**Exercise requirements:** Scan the entries below line by line and state how many lines contain the string "electrical", giving only the number.

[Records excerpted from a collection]
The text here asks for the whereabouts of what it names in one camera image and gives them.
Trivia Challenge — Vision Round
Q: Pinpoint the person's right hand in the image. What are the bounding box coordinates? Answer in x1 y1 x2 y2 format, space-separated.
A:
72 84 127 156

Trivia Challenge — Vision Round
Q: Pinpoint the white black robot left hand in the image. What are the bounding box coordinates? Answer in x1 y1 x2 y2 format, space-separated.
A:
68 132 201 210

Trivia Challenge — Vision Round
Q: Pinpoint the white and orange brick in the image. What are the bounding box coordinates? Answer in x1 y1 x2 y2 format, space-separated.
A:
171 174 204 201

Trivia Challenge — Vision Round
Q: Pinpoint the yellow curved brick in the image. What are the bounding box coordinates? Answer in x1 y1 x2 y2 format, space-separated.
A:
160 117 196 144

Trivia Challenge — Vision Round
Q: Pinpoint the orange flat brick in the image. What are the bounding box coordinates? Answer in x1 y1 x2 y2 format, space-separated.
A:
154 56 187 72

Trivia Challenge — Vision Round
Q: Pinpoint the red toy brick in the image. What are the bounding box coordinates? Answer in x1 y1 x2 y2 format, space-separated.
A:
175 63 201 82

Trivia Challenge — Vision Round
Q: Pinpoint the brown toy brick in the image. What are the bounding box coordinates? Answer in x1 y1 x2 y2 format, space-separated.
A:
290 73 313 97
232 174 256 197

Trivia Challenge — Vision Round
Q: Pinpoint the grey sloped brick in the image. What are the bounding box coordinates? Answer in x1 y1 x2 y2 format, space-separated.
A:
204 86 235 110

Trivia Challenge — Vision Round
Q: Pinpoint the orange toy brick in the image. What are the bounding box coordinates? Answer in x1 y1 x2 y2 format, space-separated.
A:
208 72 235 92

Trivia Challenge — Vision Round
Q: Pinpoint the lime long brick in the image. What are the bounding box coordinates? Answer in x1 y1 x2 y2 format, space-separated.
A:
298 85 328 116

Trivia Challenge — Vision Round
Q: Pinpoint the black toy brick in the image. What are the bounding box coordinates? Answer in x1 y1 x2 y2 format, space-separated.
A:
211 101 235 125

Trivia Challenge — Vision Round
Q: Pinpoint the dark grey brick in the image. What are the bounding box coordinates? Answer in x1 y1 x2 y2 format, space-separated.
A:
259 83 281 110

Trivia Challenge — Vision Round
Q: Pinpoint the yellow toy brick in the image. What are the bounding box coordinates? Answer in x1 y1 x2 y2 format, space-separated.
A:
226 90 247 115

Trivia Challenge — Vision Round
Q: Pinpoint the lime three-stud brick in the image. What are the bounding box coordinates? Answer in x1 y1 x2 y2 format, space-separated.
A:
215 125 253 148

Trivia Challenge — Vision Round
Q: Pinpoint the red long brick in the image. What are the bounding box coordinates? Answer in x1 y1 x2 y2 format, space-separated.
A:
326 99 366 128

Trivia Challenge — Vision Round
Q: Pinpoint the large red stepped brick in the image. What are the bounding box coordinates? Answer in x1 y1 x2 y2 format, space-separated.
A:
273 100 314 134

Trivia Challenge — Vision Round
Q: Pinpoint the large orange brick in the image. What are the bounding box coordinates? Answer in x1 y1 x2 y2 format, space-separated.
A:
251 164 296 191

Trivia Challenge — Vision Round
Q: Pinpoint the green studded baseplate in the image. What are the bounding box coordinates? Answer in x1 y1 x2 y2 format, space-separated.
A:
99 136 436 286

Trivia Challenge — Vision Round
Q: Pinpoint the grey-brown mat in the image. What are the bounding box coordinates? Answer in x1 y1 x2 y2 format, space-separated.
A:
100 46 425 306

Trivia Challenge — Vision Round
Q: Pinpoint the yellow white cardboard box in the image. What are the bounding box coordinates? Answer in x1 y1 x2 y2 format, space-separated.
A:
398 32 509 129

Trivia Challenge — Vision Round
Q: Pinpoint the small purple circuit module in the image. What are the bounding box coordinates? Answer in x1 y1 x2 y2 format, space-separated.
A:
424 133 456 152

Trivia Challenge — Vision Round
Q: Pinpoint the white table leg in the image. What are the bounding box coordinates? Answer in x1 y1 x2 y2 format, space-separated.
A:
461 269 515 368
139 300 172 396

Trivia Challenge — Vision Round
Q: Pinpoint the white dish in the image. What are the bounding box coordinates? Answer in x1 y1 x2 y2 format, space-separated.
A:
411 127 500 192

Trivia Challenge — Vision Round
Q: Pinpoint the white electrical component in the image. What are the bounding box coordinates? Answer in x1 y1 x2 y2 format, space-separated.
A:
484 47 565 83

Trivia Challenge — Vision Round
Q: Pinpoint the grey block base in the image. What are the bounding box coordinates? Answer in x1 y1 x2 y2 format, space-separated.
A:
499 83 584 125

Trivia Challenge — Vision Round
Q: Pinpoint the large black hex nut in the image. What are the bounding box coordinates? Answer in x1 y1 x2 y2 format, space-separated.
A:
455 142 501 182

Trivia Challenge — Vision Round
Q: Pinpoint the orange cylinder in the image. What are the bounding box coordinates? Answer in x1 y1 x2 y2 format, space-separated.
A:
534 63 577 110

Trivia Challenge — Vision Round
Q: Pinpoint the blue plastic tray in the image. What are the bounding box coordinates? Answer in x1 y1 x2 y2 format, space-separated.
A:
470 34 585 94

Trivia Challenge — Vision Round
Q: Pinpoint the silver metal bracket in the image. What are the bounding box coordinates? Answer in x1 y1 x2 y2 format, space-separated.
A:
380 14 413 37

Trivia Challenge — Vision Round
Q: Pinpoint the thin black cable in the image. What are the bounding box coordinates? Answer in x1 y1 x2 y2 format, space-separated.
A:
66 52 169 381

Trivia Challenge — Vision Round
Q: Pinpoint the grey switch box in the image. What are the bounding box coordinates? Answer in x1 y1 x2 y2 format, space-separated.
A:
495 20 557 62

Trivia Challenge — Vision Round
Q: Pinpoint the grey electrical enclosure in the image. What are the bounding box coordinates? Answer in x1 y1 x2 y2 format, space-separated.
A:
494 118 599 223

**Answer space:** 2